The Bush administration disappointed anti-landmine activists last week (Feb 27) when it announced it would not sign the Ottawa Convention's 1997 Mine Ban Treaty by 2006, as promised by President Bill Clinton in May, 1998. The USA will not stop using persistent landmines--also known as "dumb landmines" because they cannot be deactivated--until 2010.

"The Ottawa Convention offers no protection for innocent civilians in post-conflict areas from the harm caused by persistent antivehicle landmines, and it would take away a needed means of protection from our men and women in uniform who may be operating in harm's way", Lincoln Bloomfield, the US assistant secretary of state for political military affairs, said at a briefing on Feb 27.

Bloomfield said that the USA will increase spending by 50%--to US$70 million--on clearing mines no longer considered useful militarily.

"All of the many medical, humanitarian, human rights, veterans, and religious organisations that make up the US Campaign to Ban Landmines (USCBL) are really very profoundly disappointed in the new landmine policies that were announced today", Gina Coplon-Newfield, coordinator of the USCBL, which is organised by Physicians for Human Rights, told The Lancet. "They bring us backward on this issue."

The treaty has been signed by 150 countries.
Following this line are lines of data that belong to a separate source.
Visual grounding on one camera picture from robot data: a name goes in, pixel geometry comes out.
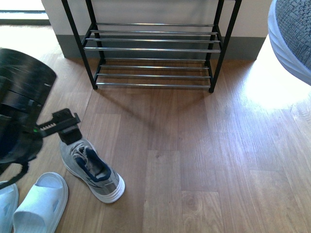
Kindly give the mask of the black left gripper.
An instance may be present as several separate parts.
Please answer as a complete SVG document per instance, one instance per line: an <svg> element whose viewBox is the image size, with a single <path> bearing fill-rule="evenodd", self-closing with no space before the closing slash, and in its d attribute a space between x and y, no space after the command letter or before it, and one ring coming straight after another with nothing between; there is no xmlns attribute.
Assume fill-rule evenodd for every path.
<svg viewBox="0 0 311 233"><path fill-rule="evenodd" d="M46 64L17 50L0 50L0 162L20 164L21 173L41 150L43 139L58 133L70 145L82 139L80 119L65 108L37 124L57 78Z"/></svg>

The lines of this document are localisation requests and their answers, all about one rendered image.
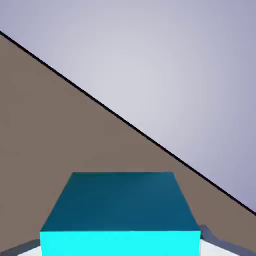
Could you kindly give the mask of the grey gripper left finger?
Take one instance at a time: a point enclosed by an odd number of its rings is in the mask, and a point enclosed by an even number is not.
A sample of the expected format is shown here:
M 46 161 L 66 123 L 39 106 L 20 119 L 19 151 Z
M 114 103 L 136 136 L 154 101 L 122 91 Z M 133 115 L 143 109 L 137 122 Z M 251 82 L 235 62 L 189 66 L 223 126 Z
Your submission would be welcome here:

In 1998, when Clinton pledged to sign it given certain conditions, Korea was cited as one area where landmines would be a deterrent. "Given the Bush administration's position on several other international treaties, we were skeptical of what might happen", said Coplon-Newfield. "But we didn't expect that the policies would be this bad, or this dangerous."

"They focus on the need for these so-called smart mines", she said. "In fact, they're not so smart [because] they can't tell difference between the foot of a soldier and foot of a child." Such [self-destructing US] mines tend to be spread by air, and some don't deactivate properly, she said.

Landmines kill [and injure] 15-20 000 people per year, according to the USCBL. About a third of the victims are children and 80% are civilians. "Most mine victims are in countries where there is little access to medical care", Coplon-Newfield added. "There is [often] no access to blood, [artificial] limbs, or doctors who've been trained on how to perform amputation, or things as simple as pain medication."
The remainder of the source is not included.